What if we did nothing?

April 6, 2010 By

By law, all articles written about e-books this month must include this picture.

With all the news about Apple’s iPad launch (and related reporting about Amazon’s skirmishes with publishers), you might conclude that one way or the other, someday e-readers will be everywhere. There’s no doubt the free market is hard at work putting e-books into people’s consciousness.  Which kind of makes you wonder: what if Worldreader just sat back and let the market do its work? Wouldn’t that get e-books into everyone’s hands?

Maybe.  But as Mike and I were discussing the other day, there are many possible futures in which the impact of universal access to books is never fully felt in the developing world.

Start with the price: e-readers could well end up priced as luxury items in most of the world, available only at the top 2% of their markets.  And you can understand why: the developed world is quite taken with the iPad, and manufacturers will have to respond, even if that means doing things that tend to keep prices higher.

Or look at e-reader design: it will take an effort to make e-readers tougher, and batteries longer-lasting, so that the devices work well all over the world.  Battery life matters less if you have easy access to power, and high levels of humidity (or heat or fine sand) aren’t huge problems in most of the US and Europe.   So market forces won’t necessarily produce e-readers for the developing world.

Five bars of coverage on Spain’s Canary Islands. Seventy-five miles east, in Morocco, there’s none.

Or e-readers in the developing world could continue to be largely unconnected to mobile networks, dramatically reducing their potential impact.  Cell phone companies like big markets.  E-readers in the developing world won’t be on anyone’s radar for many years to come, absent encouragement from organizations like ours.

Of course, price, connectivity, and design of the e-reader are only the beginning.  Content costs will need to come down too for the developing world.  We have some ideas about this, and will write much more about it in the future.
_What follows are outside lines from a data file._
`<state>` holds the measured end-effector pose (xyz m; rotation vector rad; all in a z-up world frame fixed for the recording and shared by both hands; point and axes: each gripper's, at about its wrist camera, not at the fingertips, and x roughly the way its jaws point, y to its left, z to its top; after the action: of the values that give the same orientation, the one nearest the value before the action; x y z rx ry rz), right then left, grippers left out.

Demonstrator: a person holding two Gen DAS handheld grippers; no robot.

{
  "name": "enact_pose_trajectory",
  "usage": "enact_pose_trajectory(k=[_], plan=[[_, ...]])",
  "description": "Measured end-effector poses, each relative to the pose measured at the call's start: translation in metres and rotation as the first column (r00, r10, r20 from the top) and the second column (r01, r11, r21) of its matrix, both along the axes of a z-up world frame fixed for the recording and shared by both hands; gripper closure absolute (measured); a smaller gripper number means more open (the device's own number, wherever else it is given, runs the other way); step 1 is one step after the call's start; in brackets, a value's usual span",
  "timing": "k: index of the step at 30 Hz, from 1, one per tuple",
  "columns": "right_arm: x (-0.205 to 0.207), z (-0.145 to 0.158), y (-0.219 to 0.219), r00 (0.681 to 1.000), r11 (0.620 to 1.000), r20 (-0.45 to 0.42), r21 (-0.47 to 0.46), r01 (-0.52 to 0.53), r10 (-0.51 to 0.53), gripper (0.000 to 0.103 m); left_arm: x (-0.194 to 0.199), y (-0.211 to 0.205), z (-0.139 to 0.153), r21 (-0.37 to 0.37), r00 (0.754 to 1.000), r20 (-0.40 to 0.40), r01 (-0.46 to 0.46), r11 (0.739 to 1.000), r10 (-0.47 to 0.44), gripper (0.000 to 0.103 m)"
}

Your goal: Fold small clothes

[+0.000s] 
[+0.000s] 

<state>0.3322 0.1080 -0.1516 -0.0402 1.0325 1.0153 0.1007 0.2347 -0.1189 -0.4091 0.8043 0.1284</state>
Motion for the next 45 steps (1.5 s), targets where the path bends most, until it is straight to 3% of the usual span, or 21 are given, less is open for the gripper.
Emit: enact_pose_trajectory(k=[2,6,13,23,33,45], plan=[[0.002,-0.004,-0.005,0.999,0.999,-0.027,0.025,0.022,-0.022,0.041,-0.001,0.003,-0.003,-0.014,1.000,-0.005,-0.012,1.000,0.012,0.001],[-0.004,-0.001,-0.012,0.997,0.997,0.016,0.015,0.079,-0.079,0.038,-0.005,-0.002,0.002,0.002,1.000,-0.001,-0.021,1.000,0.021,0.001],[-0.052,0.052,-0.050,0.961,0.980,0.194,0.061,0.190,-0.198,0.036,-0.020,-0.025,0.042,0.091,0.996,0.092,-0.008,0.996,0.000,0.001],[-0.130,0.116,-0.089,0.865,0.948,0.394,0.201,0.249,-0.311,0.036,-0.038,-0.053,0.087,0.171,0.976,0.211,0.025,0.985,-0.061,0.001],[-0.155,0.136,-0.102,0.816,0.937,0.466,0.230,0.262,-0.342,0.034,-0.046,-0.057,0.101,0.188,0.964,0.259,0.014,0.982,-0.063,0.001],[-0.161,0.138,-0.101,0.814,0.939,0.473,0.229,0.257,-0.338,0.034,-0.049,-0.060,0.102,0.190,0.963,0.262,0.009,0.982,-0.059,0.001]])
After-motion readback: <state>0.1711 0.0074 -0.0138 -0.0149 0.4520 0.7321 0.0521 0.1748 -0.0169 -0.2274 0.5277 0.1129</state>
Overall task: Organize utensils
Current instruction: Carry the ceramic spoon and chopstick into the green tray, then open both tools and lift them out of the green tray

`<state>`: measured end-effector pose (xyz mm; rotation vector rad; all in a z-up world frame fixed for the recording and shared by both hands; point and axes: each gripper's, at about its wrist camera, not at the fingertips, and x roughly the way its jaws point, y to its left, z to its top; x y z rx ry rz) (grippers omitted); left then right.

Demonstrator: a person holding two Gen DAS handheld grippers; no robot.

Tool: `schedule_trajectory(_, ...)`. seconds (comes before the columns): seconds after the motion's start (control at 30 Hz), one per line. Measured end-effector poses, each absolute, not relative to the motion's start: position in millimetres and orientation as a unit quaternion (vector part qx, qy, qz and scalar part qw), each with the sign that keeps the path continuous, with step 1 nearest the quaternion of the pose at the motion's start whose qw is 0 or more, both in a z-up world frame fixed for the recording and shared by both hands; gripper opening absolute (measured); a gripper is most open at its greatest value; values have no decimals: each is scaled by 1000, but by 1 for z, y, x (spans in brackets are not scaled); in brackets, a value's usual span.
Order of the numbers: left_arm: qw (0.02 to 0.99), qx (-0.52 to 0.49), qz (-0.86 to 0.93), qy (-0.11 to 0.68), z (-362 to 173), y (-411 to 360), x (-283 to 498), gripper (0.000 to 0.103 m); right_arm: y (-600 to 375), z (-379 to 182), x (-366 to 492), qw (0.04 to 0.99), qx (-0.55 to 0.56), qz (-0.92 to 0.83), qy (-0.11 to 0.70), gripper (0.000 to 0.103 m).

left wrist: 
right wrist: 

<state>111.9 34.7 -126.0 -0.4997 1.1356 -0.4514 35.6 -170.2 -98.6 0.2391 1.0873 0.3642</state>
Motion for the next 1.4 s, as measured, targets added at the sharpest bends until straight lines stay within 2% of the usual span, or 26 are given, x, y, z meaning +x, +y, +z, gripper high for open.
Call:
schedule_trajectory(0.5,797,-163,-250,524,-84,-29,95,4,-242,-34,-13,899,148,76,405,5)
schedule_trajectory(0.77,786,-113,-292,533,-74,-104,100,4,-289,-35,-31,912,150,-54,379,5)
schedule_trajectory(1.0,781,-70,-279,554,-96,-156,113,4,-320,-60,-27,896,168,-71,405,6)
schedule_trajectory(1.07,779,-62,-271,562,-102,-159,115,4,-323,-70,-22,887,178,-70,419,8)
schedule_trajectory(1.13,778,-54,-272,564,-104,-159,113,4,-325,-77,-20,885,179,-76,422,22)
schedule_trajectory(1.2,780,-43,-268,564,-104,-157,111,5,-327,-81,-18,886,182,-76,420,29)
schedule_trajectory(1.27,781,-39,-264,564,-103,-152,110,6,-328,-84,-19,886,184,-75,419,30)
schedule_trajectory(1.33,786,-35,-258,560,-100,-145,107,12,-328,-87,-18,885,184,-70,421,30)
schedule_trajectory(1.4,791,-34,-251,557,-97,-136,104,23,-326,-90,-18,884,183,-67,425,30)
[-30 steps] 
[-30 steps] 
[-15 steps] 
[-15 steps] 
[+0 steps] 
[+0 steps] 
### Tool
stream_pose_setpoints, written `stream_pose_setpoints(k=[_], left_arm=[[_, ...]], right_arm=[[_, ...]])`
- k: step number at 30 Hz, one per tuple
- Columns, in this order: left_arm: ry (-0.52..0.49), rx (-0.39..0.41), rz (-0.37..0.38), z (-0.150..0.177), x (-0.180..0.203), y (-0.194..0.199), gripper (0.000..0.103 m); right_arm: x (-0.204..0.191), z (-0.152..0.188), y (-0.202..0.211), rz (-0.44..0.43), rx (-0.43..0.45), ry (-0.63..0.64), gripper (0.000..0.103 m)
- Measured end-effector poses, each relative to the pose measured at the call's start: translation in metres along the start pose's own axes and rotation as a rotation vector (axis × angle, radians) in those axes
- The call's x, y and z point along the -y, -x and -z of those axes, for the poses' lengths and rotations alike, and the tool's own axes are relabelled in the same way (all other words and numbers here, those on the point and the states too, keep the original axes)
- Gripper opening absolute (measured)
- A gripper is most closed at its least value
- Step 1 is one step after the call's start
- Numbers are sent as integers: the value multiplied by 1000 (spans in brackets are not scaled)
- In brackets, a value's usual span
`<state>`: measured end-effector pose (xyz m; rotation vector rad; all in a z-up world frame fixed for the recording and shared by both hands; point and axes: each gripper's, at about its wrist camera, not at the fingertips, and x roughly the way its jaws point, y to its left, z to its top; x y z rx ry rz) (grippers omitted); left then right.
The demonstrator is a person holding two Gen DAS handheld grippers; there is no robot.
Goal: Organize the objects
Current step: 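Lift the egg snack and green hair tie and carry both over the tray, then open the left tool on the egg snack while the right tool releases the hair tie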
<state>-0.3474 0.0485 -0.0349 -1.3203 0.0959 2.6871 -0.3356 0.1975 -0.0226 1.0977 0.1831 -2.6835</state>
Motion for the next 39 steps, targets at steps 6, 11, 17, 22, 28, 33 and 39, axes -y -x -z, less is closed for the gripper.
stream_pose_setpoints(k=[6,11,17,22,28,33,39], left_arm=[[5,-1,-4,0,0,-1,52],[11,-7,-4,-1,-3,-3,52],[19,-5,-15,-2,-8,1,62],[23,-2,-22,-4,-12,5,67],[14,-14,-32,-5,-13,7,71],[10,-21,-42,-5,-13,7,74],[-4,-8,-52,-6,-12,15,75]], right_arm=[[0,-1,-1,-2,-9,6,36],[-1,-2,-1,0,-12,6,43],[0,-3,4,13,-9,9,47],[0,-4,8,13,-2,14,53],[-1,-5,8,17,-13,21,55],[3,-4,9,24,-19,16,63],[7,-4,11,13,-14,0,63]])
And even with low-cost content, there could end up being very little local-language content available, making the whole proposition unappealing to many.  There’s little doubt that there will be lots of English-language digital content, but the digital future is less clear for less broadly spoken languages, unless someone helps prime the market’s pump. (A very curious, slightly related factoid: there are more Wikipedia articles written about Antarctica than all but one of Africa’s fifty-three countries– Ghana’s neighbor Burkina Faso.)

And even if all of these issues are addressed, e-readers and e-books could end up being marketed and perceived solely as educational products, locked up in schools, disconnected from families and communities.  Broader positioning, informed by the sort of careful research that for-profit companies do all the time, can help address this…. but it won’t happen automatically.

E-books and e-readers represent a real opportunity for kids and families to have very broad access to books, all over the world.  Our most basic belief is that reading helps create a strong, healthy, and vibrant society.  But we’ll need to work hard to demonstrate that opportunity  to e-reader manufacturers, local publishers, mobile operators, and governments, and then to help foster new organizations for training, support, and so forth.   The impact of smart decisions and hard work in the short-term could be immeasurably large in the long-term.